Analyze the results.

4.2 Experimental results: As shown in Figure 6, the proportion of inflammatory cells Th1 and Th17 in the mice after AOA treatment decreased, and the proportion of anti-inflammatory cells Treg increased.

Example 5: The secretion of inflammatory factors in vivo decreased after AOA treatment, and the secretion of anti-inflammatory factors increased

5.1 Experimental method: The lymphocytes isolated in Example 4 were seeded in a 24-well plate (Bai Le, Chengdu), with 5× ^{10 6} cells per well, and 10ug/ml of IRBP651-670 (Sangong, Shanghai) was added to the plate. Perform secondary stimulation. After 48 hours, the supernatant was collected and the levels of IL-17, IL-10 and IFN-r in the supernatant were detected with corresponding ELISA kits (Xinbosheng, Guangdong).

5.2 Experimental results: As shown in Figure 7, after AOA treatment, the secretion of inflammatory factors IL-17 and IFN-r decreased, and the secretion of anti-inflammatory factor IL-10 increased.

Example 6: After AOA treatment, the mRNA expression levels of inflammatory factors were decreased, and the mRNA expression levels of anti-inflammatory factors were increased.
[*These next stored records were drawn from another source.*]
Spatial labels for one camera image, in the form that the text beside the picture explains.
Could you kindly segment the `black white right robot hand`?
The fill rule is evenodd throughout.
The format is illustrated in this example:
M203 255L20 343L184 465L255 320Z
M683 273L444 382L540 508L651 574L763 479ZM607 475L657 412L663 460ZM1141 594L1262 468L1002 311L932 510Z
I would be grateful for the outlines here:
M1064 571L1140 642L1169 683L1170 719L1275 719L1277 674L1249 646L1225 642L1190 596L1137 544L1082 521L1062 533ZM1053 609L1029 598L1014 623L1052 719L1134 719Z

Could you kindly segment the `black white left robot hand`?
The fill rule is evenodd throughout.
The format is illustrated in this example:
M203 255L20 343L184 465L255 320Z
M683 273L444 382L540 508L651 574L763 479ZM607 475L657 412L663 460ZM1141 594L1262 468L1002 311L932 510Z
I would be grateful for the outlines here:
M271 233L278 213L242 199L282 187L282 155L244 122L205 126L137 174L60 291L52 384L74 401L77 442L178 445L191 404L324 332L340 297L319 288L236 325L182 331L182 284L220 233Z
6.1 Experimental method: 6 mice that were successfully modeled in Example 2 were taken from each of the mice after excessive anesthesia with sodium pentobarbital (Merck, Germany). The retinas were bluntly dissected and transferred into centrifuge tubes (Aozer, Chongqing), and Trizol (Invitrogen, Carlsbad, USA) was added to each sample. After the RNA was extracted, its concentration was measured with a quantitative spectrophotometer, and it was reverse transcribed into cDNA with a reverse transcription kit (Takara, Dalian), which was mixed with the corresponding primers for quantitative detection.

6.2 Experimental results: After AOA treatment, the mRNA expression levels of inflammatory factors IL-17 and IFN-r decreased, and the mRNA expression levels of anti-inflammatory factors IL-10 increased. Figure 8 shows that the levels of IL-17 mRNA and IL-10 mRNA in inflammatory cells in the AOA group were lower than those in the PBS group, while the levels of IL-10 mRNA in anti-inflammatory cells were higher than those in the PBS group.
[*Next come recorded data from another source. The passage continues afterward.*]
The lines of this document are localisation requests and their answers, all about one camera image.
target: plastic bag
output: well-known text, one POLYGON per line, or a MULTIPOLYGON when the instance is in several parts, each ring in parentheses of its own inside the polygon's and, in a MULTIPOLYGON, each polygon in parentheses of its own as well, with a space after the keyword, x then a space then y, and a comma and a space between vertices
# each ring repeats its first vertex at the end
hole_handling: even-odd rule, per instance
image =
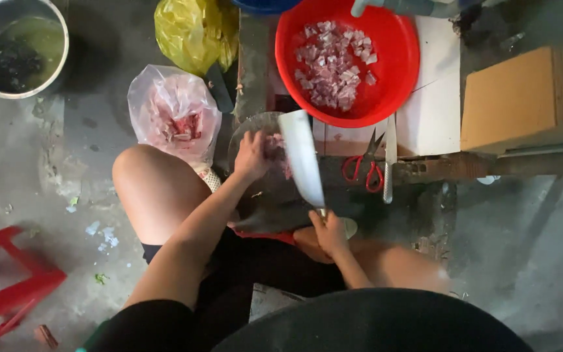
POLYGON ((177 156, 197 173, 212 166, 222 114, 201 78, 147 65, 129 85, 127 102, 139 143, 177 156))
POLYGON ((203 77, 218 61, 227 71, 238 52, 238 9, 229 1, 162 0, 154 14, 162 53, 203 77))

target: scissors
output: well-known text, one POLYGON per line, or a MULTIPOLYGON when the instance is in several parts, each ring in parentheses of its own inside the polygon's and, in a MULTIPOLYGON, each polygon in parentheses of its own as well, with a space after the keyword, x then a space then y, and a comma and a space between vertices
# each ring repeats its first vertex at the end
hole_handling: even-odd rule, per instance
POLYGON ((382 135, 377 140, 375 140, 376 131, 377 129, 373 130, 373 135, 370 138, 368 148, 366 149, 366 153, 364 153, 364 155, 349 156, 342 164, 342 176, 347 181, 354 181, 358 177, 358 171, 360 170, 360 164, 362 163, 362 161, 364 159, 370 160, 370 170, 366 175, 366 190, 371 193, 379 192, 383 187, 383 173, 375 163, 375 151, 379 147, 379 144, 382 142, 383 135, 385 133, 382 133, 382 135), (347 169, 352 162, 355 162, 355 172, 353 174, 353 177, 350 177, 347 169), (377 176, 379 177, 379 185, 377 185, 377 187, 371 187, 370 185, 373 178, 373 173, 375 172, 377 172, 377 176))

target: red scissor handle
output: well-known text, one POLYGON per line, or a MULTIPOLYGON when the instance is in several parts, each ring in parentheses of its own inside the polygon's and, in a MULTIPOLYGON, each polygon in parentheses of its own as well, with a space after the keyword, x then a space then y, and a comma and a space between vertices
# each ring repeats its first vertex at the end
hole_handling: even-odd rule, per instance
POLYGON ((370 163, 370 171, 368 172, 368 175, 366 176, 366 190, 371 192, 371 193, 377 193, 382 188, 383 188, 383 173, 379 169, 379 167, 377 167, 377 164, 375 164, 375 162, 371 162, 370 163), (375 172, 375 171, 377 172, 377 176, 379 177, 379 185, 377 185, 377 187, 371 188, 370 184, 371 184, 371 180, 373 178, 373 172, 375 172))
POLYGON ((360 170, 360 163, 362 163, 363 155, 349 156, 344 163, 342 163, 342 176, 347 181, 355 181, 358 178, 358 170, 360 170), (355 171, 353 177, 349 177, 347 169, 349 164, 355 161, 355 171))

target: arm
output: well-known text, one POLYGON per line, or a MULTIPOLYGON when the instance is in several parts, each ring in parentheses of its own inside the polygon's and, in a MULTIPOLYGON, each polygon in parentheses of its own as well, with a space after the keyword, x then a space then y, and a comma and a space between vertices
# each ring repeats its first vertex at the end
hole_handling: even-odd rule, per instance
POLYGON ((201 203, 162 246, 123 308, 148 300, 174 300, 194 308, 203 271, 221 238, 231 212, 246 188, 262 177, 264 134, 245 133, 235 172, 201 203))
POLYGON ((349 250, 342 220, 332 211, 327 212, 325 222, 315 211, 310 211, 309 216, 316 228, 318 245, 336 263, 349 288, 375 287, 349 250))

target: metal pot
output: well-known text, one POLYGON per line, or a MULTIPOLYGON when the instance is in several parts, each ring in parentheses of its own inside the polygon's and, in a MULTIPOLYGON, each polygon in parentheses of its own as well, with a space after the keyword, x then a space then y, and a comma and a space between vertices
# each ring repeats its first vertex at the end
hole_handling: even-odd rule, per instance
POLYGON ((48 0, 0 0, 0 98, 42 92, 69 52, 65 19, 48 0))
Conclusion: O- (carboxymethyl)hydroxylamine hemihydrochloride can inhibit the occurrence and development of uveitis model and the severity of inflammation, and has a protective effect on uveitis mice.

The above descriptions are only preferred embodiments of the present invention, and are not intended to limit the scope of implementation of the present invention; if the present invention is modified or equivalently replaced without departing from the spirit and scope of the present invention, it shall be covered by the rights of the present invention. within the scope of protection required.

Claims (3)

1. the application of a kind of O- (carboxymethyl) hydroxylamine hemihydrochloride in the preparation of medicine for the treatment of uveitis. 2. The application according to claim 1, wherein the medicine is administered by injection. 3. application according to claim 1 is characterized in that: the dosage of described medicine is 31.25ng/kg every day.